VAN DEPREMİNDEN DERS ALINMADI
Van depreminden ders alınmadığının altını çizen Işık şunları söyledi: “6 Şubat 2023’te Kahramanmaraş merkezli olarak yaşanan depremler, ülkemizin depremle ilgili aldığı tedbirlerin yetersizliğini bir kez daha gözler önüne sermiştir. Van Depremi gibi geçmişte yaşanan felaketlerden yeterince ders alınmış olsaydı, 2023 depremleri sırasında yaşanan kayıplar çok daha düşük olabilirdi. Bu büyük felaket, deprem yönetimi ve yapı denetim sisteminin eksikliklerini ortaya koymuş, bu alanlarda ciddi bir revizyonun gerekliliğini göstermiştir. TMMOB, daha önceki yıllarda olduğu gibi, her türlü bilimsel ve teknik birikimi bu süreçlerin iyileştirilmesi için sunmaya hazırdır. Afetlere karşı daha dirençli şehirler yaratmak, bilimsel ve mühendislik verilerine dayalı olarak, toplumsal yararı esas alan politikalar üretmek zorundayız.”
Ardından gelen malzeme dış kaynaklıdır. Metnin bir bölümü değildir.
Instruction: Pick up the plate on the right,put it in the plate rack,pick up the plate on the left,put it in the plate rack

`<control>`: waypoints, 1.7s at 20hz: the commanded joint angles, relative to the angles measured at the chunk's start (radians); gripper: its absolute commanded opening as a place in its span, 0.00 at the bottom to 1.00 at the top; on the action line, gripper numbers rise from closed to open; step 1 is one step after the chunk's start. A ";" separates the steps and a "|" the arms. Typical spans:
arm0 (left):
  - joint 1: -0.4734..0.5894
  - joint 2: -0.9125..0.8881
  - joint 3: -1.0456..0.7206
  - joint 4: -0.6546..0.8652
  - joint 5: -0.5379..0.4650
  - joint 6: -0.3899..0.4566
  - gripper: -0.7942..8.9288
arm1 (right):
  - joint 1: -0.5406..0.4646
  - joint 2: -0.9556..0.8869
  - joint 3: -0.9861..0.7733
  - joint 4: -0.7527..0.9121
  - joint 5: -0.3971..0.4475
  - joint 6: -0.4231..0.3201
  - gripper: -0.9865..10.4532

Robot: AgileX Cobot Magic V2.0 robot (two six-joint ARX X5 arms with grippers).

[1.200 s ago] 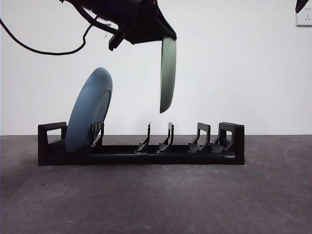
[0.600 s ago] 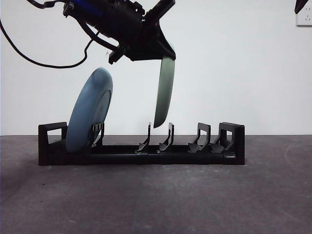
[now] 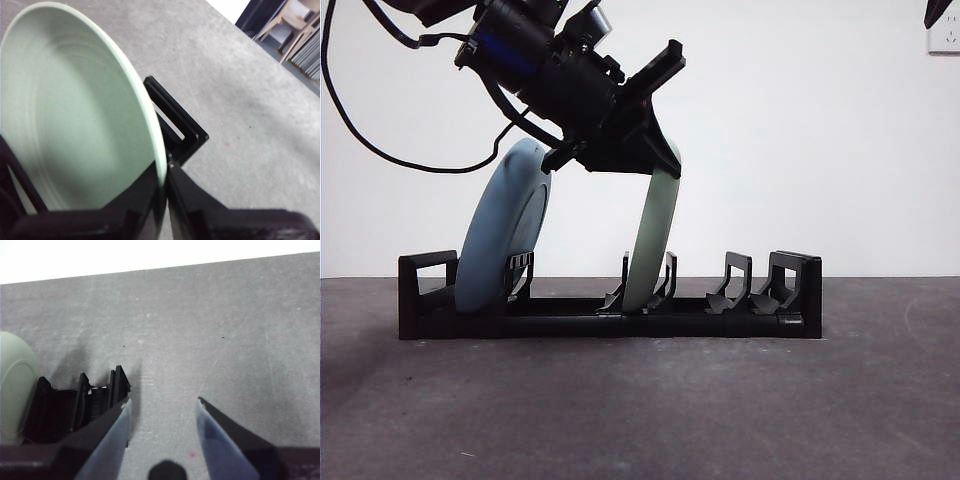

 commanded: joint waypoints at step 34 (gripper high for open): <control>0.194 -1.157 -0.455 -0.671 -0.415 0.346 0.07 | 0.196 -0.502 -0.564 0.328 -0.025 -0.023 0.08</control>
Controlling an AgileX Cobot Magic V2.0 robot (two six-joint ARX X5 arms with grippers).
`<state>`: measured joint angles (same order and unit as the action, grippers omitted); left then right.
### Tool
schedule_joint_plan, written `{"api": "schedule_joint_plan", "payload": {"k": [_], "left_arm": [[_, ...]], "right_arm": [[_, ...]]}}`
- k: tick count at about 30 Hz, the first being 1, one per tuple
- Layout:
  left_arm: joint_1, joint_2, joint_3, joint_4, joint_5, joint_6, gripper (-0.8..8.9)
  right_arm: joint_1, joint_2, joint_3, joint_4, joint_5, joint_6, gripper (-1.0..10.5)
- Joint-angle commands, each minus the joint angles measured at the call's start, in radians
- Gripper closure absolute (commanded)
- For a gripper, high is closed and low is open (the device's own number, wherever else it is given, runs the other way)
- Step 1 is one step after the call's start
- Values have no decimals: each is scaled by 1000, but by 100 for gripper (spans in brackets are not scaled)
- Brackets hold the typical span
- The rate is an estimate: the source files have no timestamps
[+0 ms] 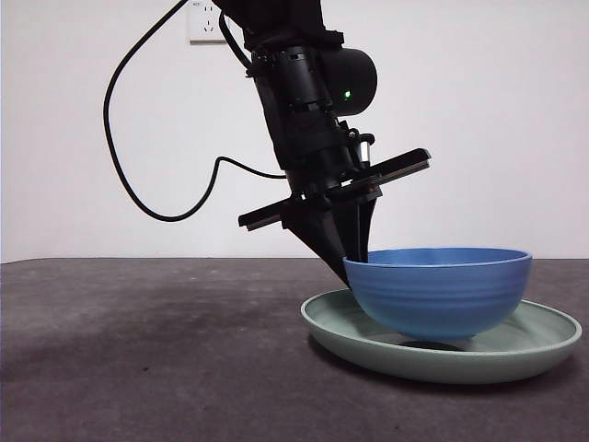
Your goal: Pick up the blue bowl, put it on the green plate, put it on desk
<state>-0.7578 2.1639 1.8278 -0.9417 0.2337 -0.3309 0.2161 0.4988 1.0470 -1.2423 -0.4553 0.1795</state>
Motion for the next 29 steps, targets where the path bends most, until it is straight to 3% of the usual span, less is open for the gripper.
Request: {"api": "schedule_joint_plan", "payload": {"k": [1,9,18,22,29], "left_arm": [[-12,29,32,24,-2,4,797],[-16,29,32,21,-2,27,768],[-13,28,34,14,-2,31,449],[5,28,80,-65,-2,34,369],[26,28,223,-254,-3,100,355]], "right_arm": [[5,2,18,7,0,-12,411],[4,2,18,7,1,-12,411],[4,2,18,7,2,-12,411],[4,2,18,7,4,-12,411],[4,2,18,7,14,-12,411]]}}
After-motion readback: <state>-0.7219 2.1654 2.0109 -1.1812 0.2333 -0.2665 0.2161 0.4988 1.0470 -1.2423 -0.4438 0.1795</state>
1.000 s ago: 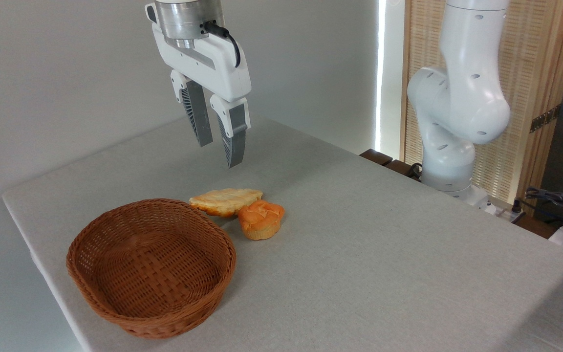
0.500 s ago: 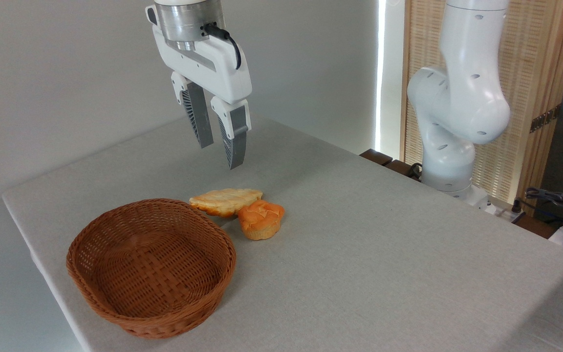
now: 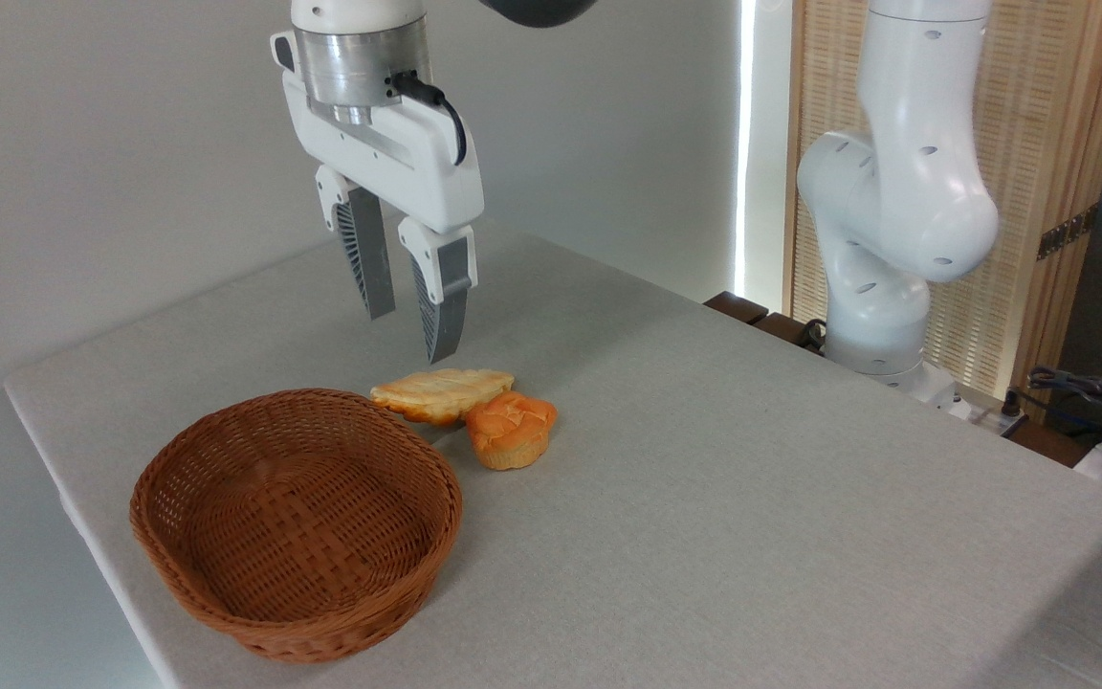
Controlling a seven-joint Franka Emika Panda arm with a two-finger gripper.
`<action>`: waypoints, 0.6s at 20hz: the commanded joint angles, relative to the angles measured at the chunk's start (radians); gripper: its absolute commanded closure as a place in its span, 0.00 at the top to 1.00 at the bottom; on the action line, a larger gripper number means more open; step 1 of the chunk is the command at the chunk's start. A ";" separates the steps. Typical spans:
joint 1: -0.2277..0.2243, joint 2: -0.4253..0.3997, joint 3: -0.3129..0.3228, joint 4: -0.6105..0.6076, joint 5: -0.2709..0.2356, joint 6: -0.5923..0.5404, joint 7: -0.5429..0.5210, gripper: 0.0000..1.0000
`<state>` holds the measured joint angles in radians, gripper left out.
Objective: Put bread into the basket
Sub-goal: 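Lower the open gripper toward the pale flat bread roll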
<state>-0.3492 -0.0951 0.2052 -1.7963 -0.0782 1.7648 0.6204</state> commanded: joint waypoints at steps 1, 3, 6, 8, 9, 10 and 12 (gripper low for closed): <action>-0.016 0.003 0.022 -0.008 -0.003 0.033 -0.013 1.00; -0.016 0.005 0.023 -0.008 -0.003 0.032 -0.013 1.00; -0.016 0.005 0.022 -0.008 -0.003 0.032 -0.013 1.00; -0.016 0.005 0.022 -0.008 -0.003 0.030 -0.013 1.00; -0.016 0.008 0.022 -0.008 -0.003 0.032 -0.013 1.00; -0.016 0.017 0.022 -0.008 -0.003 0.032 -0.013 1.00; -0.017 0.026 0.020 -0.008 -0.002 0.032 -0.011 1.00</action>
<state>-0.3495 -0.0806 0.2132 -1.7966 -0.0782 1.7827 0.6204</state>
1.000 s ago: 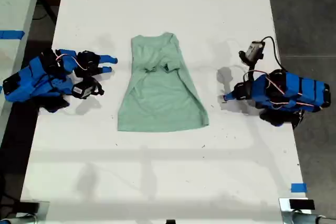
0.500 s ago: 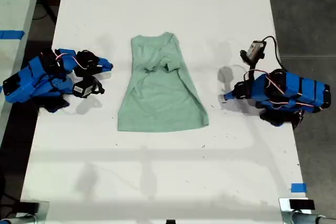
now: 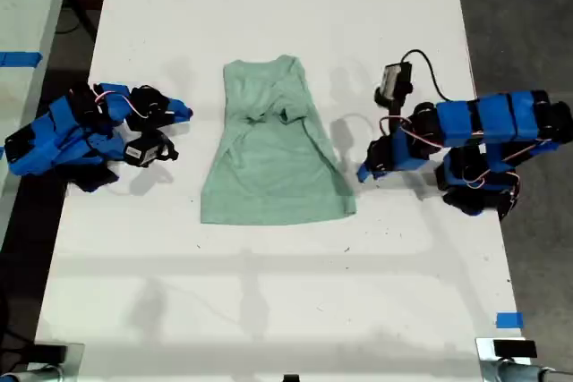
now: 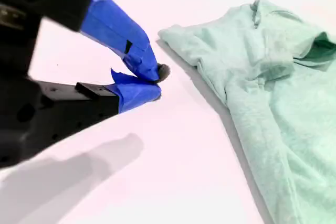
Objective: Fold t shirt
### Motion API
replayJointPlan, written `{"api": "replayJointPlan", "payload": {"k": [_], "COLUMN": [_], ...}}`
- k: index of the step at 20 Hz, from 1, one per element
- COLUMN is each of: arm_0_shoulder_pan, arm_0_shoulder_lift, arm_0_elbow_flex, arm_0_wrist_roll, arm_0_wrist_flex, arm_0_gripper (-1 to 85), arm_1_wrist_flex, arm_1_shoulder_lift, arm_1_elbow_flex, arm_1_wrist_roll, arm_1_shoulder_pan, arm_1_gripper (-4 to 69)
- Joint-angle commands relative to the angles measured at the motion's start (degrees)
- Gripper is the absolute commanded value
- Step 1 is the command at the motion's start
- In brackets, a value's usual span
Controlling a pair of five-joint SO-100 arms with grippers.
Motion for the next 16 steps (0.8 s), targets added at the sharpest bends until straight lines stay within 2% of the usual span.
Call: {"api": "replayJointPlan", "payload": {"k": [1, 3, 7, 9, 13, 16], "arm_0_shoulder_pan": [-1.0, -0.9, -0.6, -0.5, -0.4, -0.4], "arm_0_shoulder_lift": [0.4, 0.4, 0.4, 0.4, 0.4, 0.4], "arm_0_elbow_flex": [0.6, 0.6, 0.6, 0.6, 0.6, 0.6], "arm_0_wrist_roll": [-0.6, -0.6, -0.6, -0.6, -0.6, -0.6], "arm_0_wrist_flex": [-1.3, -1.3, -1.3, -1.3, -1.3, -1.3], "arm_0_gripper": [-0.1, -0.1, -0.1, -0.1, -0.1, -0.1], "arm_1_wrist_flex": [-0.5, -3.3, -13.4, -16.3, -17.6, -14.7], "arm_1_shoulder_lift": [-10.5, -14.4, -18.4, -21.8, -26.0, -26.9], "arm_1_elbow_flex": [-11.4, -11.8, -5.0, -3.8, -3.8, -5.1], "arm_1_wrist_roll": [-3.6, -5.9, -7.1, -7.4, -6.8, -6.4], "arm_1_shoulder_pan": [0.3, 2.4, 4.2, 4.5, 4.6, 4.8], "arm_1_gripper": [24.8, 22.3, 21.5, 21.1, 18.7, 16.3]}}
“ÜLKEMİZDEKİ YAPI DENETİM SİSTEMİNİN DAHA SIKI VE ETKİLİ BİR ŞEKİLDE YÜRÜTÜLMELİ”
Önlem alınması gerektiğini dile getiren Işık, “Van Depremi ve 2023 depremlerinden çıkarılacak en önemli ders, yapılaşma süreçlerinin sadece ekonomik kazanç değil, insan güvenliği ve toplumsal refah odaklı olması gerektiğidir. Zemin etütleri, statik hesaplamalar, yapı malzemelerinin kalitesi gibi mühendislik verileri göz ardı edildiğinde, depremlerin ne denli büyük kayıplara yol açabileceği ortadadır. Ülkemizdeki yapı denetim sisteminin daha sıkı ve etkili bir şekilde yürütülmesi, olası depremlerde can ve mal kaybını en aza indirmek için hayati öneme sahiptir. TMMOB ve Van Büyükşehir Belediyesi olarak, depremlere karşı mühendislik ilkelerine dayalı bir yapılaşma politikasının oluşturulmasını talep ediyoruz. Yerel ve merkezi yönetimlerin, şehir planlamalarını bilimsel veriler doğrultusunda şekillendirmesi, afet risklerini azaltacak adımları atması gerekmektedir” dedi.
BAŞKAN IŞIK’TAN ÖNLEM ÇAĞRISI!
Işık, eksikliklerin giderilmesi gerektiğinin altını çizerek sözlerini şöyle tamamladı: “Yer bilimleri, inşaat mühendisliği ve şehir planlama disiplinleri arasındaki iş birliğinin güçlendirilmesi, daha güvenli ve dayanıklı şehirler inşa etmek için zorunludur. 23 Ekim 2011 Van Depremi’nin yıl dönümünde, kaybettiğimiz vatandaşlarımızı saygıyla anarken, bu felaketin bizlere gösterdiği eksikliklerin giderilmesi gerektiğini bir kez daha vurguluyoruz. Bilimsel ve teknik bilgilere dayalı bir deprem yönetimi stratejisinin oluşturulması, mühendislik hizmetlerinin daha etkin bir şekilde kullanılması ve kentsel dönüşüm süreçlerinin hızlandırılması, ülkemizin depremlere karşı daha hazırlıklı hale gelmesi için kaçınılmazdır. TMMOB olarak, deprem gerçeği ile yaşamak zorunda olduğumuz bu coğrafyada, daha güvenli, dayanıklı ve bilimsel temellere dayalı şehirler inşa etmek için üzerimize düşen her türlü sorumluluğu almaya hazır olduğumuzu bir kez daha belirtmek isteriz.”